Arkadaşım, çok uzattım, şuna da değinip bitireyim: Okuyanlar bilir. Bediüzzaman, Kur’an’ı uzaya, ayetleri yıldızlara sıklıkla benzetir. Ben bu benzetişte gökyüzününki gibi bir ferahlandırıcılık hissediyorum. Hem çoklukla da yaşıyorum.
Evet. Beni gündeliğin kısa ömürlü hislenişlerinde boğulmaktan kurtaran Kur’an ayetleri hakkında yaptığım tefekkürlerdir. Onların semasına çıktığım zaman sanki dertlerimden de sıyrılıyorum. Yakına bakmaktan bozulmuş gönlüm Kur’an yıldızlarına bakmakla nefes alıyor. Ferahlıyor. "Hayat bu içinde boğulduklarımdan ibaret değil!" diyor. Elhamdülillah.

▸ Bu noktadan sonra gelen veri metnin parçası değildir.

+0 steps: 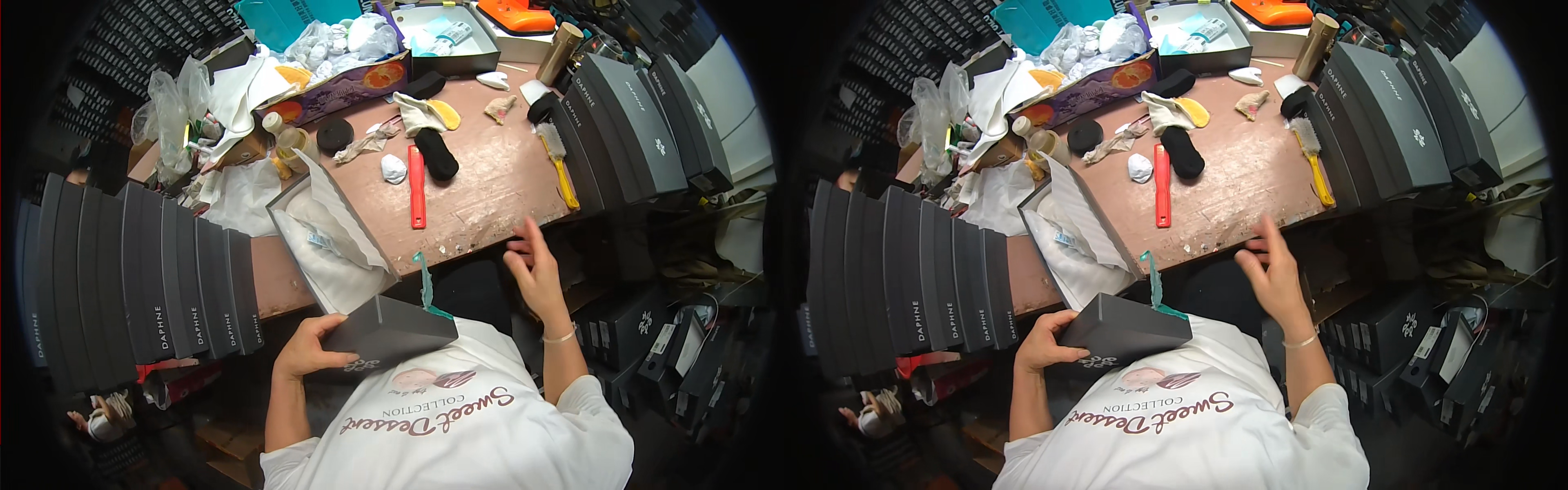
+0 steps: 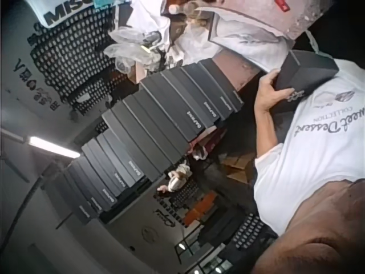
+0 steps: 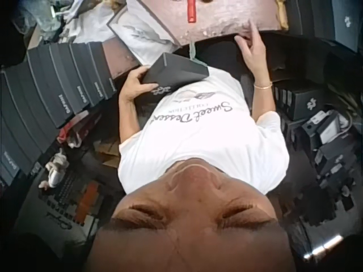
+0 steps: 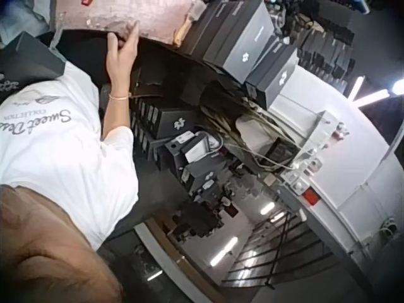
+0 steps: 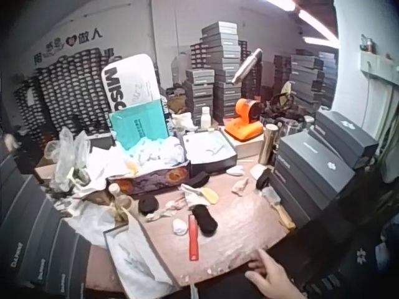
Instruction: The recorder cleans a pair of high-heeled shoes using a cloth and liquid, wraps them in protective paper, and packs them into a branded shoebox.
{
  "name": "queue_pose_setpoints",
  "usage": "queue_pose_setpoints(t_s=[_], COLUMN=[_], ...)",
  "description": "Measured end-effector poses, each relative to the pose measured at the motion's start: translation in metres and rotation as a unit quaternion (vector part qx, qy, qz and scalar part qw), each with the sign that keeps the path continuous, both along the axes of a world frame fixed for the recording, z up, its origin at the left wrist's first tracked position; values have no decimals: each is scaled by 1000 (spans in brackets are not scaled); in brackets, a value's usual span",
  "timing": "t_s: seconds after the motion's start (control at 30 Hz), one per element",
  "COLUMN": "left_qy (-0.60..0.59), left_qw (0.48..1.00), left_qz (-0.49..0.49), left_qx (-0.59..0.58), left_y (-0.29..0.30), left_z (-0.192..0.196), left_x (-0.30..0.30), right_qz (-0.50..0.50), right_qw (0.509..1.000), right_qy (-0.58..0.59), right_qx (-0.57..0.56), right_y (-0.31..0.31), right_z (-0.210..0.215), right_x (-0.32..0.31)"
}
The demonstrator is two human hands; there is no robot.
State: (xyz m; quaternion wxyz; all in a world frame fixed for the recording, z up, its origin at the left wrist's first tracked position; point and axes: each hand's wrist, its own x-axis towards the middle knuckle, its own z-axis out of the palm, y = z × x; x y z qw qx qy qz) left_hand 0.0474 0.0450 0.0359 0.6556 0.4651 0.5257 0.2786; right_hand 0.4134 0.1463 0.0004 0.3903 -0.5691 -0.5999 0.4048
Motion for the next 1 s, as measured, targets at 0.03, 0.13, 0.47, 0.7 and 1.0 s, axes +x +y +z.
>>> queue_pose_setpoints(t_s=[0.03,0.13,0.47,0.7,1.0], left_qy=[-2,-6,-13,-52,-46], left_qw=[1000,999,999,997,998], left_qz=[-4,-21,-6,36,4], left_qx=[-9,-33,-32,-42,-34], left_y=[0,9,4,3,8], left_z=[-3,-3,-7,-13,-7], left_x=[1,1,-5,-18,-10], right_qz=[113,370,437,337,311], right_qw=[992,912,875,936,949], right_qy=[51,-12,-77,-46,42], right_qx=[21,175,193,88,19], right_y=[-4,-5,6,2,-6], right_z=[18,45,12,8,6], right_x=[-9,-56,-64,-16,-33])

Demek, her nerede bir yıldızımız var, ona bakmakta bir ferahlığımız var. Bakmalar bizi rahatlatır. Herkes kendi semasına bakmakla rahatlar.
Sahi, arkadaşım, sahabe efendilerimizin hatıralarını dinlediğimizde gönlümüze gelen ferahlık da Aleyhissalatuvesselamın onları yıldızlara benzetmesiyle alakalı değil midir? Bana alakalıymış gibi geliyor. Çünkü onları okuduğumuz, dinlediğimiz veya konuştuğumuz zaman da ahirzamandan uzaklaşıyoruz. Asr-ı Saadet’in yıldızlarla dolu atmosferine çıkıyoruz. İnsanlığın da seması orası. Oradan daha yukarıya çıkamayacağımızı seziyoruz. Hem yine Süfyan b. Uyeyne rahmetullahi aleyh diyor ki: "Salihlerin anıldığı yere rahmet iner." Ben şimdi anladığımı dile getireyim. Sen de üzerine bir parça tefekkür et: Rahmetin ötelere bakmakla sanki bir ilgisi var.
YORUMLAR
Henüz yorum yapılmamış.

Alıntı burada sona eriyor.